◆ Material provided:
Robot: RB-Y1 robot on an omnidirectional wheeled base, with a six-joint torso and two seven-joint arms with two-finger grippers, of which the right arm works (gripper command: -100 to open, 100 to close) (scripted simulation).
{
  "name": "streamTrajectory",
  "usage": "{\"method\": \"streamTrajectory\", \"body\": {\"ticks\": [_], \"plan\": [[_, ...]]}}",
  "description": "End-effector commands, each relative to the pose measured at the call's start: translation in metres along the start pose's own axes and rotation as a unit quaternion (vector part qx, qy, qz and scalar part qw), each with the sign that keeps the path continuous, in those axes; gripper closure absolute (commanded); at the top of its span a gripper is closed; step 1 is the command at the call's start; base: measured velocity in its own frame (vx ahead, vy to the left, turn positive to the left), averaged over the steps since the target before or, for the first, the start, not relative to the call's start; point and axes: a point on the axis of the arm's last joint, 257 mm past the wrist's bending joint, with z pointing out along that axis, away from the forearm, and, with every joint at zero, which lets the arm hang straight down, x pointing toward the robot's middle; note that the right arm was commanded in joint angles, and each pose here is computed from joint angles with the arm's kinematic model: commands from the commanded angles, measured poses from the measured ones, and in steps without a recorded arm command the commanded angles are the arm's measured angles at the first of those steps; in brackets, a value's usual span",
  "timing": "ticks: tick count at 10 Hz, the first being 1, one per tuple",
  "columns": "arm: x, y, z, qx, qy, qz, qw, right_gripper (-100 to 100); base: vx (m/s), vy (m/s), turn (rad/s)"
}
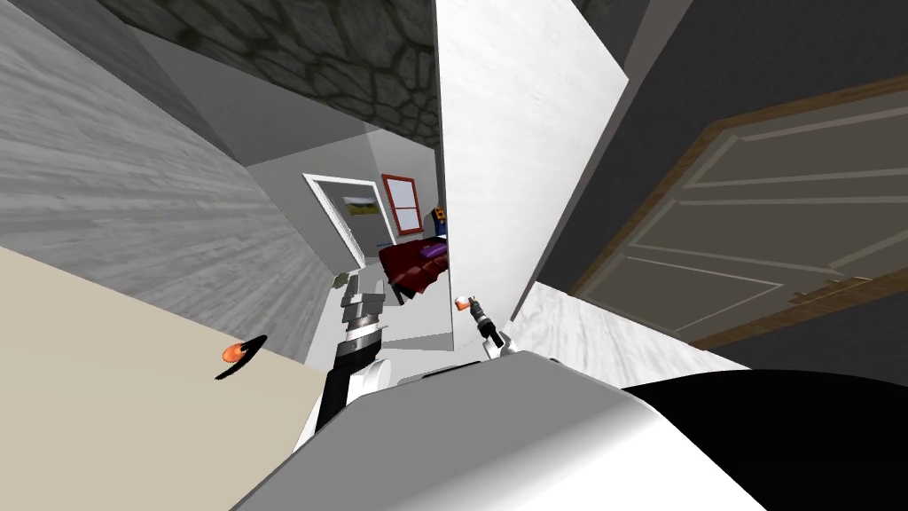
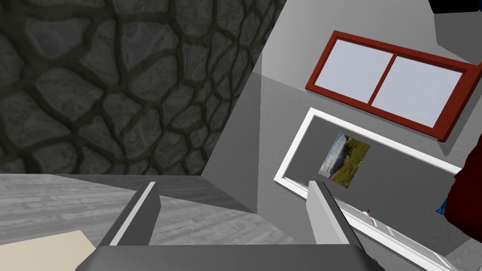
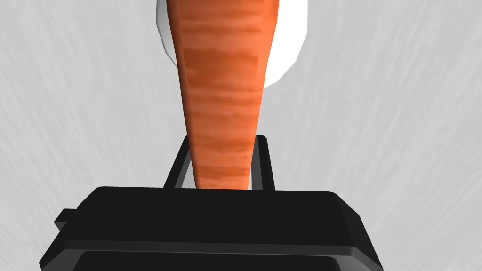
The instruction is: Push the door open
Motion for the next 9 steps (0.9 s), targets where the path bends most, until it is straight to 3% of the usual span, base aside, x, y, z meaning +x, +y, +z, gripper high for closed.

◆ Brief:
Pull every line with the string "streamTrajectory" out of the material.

◆ Finished task:
  "name": "streamTrajectory",
  "usage": "{\"method\": \"streamTrajectory\", \"body\": {\"ticks\": [_], \"plan\": [[_, ...]]}}",

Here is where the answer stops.